Collectively, these findings support a conserved model in which TDP-43/TBPH maintains innate immune equilibrium by restraining NF-κB/Relish signaling at the RNA level. Loss of this control permits chronic immune activation contributing to neurodegenerative phenotypes, whereas re-expression restores immune balance. Therapeutically, this axis appears actionable: inhibition of NF-κB-inducing kinase (NIK) improves motor performance in ALS models [48], neuron-specific NF-κB inhibition mitigates behavioral and pathological alterations in TDP-43 contexts [49], and pharmacological NF-κB inhibition ameliorates motor and inflammatory phenotypes in ALS-CSF paradigms [50], reinforcing NF-κB modulation as a disease-modifying axis.
In summary, we identify Relish-dependent innate immune activation as a central, reversible, and mechanistically grounded component of TBPH-mediated neurodegeneration, bridging Drosophila genetics with conserved inflammatory pathways implicated in TDP-43 proteinopathies.

4. Materials and Methods

4.1. Microarray Processing and Normalization

Raw Affymetrix CEL files (Drosophila Genome 2.0 Array; platform Drosophila_2) were imported into R and processed using Bioconductor [51]. Background correction, quantile normalization, and probe-level summarization were performed using the Robust Multi-array Average (RMA) algorithm [52], generating log2-transformed expression values stored in an ExpressionSet object. Quality control was assessed by inspection of expression distributions and replicate clustering. As with any microarray-based approach, transcript coverage is limited relative to RNA sequencing, and isoform-level or splicing changes cannot be resolved.

4.2. Probe Annotation and Gene-Level Summarization

Probe sets were mapped to Drosophila gene symbols using the annotation package drosophila2.db via annotate::getSYMBOL(). Probes lacking gene annotation were excluded. When multiple probe sets mapped to the same gene, expression values were collapsed to the gene level by median aggregation across probes, providing robust gene-level estimates.

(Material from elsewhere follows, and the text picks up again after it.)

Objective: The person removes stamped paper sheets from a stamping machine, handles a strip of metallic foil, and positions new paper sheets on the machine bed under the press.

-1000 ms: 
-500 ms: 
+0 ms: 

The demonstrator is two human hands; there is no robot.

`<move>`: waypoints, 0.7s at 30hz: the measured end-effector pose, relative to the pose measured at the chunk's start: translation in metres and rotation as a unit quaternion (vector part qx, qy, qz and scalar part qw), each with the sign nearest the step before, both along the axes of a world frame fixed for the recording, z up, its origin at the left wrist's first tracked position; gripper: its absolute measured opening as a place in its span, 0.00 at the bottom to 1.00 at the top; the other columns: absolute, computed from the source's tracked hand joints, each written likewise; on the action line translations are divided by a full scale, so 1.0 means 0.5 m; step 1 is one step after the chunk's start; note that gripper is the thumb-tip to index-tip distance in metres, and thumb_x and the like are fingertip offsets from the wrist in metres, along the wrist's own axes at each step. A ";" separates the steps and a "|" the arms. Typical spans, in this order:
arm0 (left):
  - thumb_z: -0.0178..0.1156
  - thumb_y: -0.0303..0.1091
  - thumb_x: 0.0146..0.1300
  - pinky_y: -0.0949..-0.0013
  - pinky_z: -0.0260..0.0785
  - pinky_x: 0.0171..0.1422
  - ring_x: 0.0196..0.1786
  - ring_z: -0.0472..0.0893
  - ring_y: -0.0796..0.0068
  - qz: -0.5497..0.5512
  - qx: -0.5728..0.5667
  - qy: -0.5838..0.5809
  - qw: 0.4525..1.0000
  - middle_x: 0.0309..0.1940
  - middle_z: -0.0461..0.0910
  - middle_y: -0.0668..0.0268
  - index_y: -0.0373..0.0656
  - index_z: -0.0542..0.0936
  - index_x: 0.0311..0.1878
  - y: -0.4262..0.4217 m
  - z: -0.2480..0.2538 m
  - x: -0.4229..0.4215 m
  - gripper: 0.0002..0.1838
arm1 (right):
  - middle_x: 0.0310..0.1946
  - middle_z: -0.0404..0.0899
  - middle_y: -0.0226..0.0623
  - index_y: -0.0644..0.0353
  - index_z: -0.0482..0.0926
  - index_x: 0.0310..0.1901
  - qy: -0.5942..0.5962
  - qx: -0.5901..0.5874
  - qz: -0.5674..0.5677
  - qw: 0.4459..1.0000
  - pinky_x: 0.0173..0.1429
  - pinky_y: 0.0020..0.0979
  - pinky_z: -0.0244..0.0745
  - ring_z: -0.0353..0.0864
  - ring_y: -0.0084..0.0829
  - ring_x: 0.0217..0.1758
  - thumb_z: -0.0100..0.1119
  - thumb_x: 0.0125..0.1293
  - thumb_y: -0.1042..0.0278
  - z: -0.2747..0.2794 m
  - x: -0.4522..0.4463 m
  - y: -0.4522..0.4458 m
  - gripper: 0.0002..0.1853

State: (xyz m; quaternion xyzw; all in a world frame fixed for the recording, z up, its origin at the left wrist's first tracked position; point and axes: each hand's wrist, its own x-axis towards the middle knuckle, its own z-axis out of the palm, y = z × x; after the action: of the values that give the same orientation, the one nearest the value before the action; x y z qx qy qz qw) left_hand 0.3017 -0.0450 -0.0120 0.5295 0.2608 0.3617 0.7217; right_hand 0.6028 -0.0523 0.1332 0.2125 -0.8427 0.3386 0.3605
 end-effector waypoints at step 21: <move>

4.3. Differential Expression Analysis

Differential expression analysis was performed using the limma package (version 3.66.0.) [53]. Linear models were fitted with lmFit() and moderated using empirical Bayes shrinkage (eBayes). Pairwise contrasts included: tbphΔ23 vs. w1118; tbphΔ142 vs. w1118; rescue vs. tbphΔ23; rescue vs. tbphΔ142. Genes were considered significantly differentially expressed at FDR < 0.05 (Benjamini–Hochberg correction).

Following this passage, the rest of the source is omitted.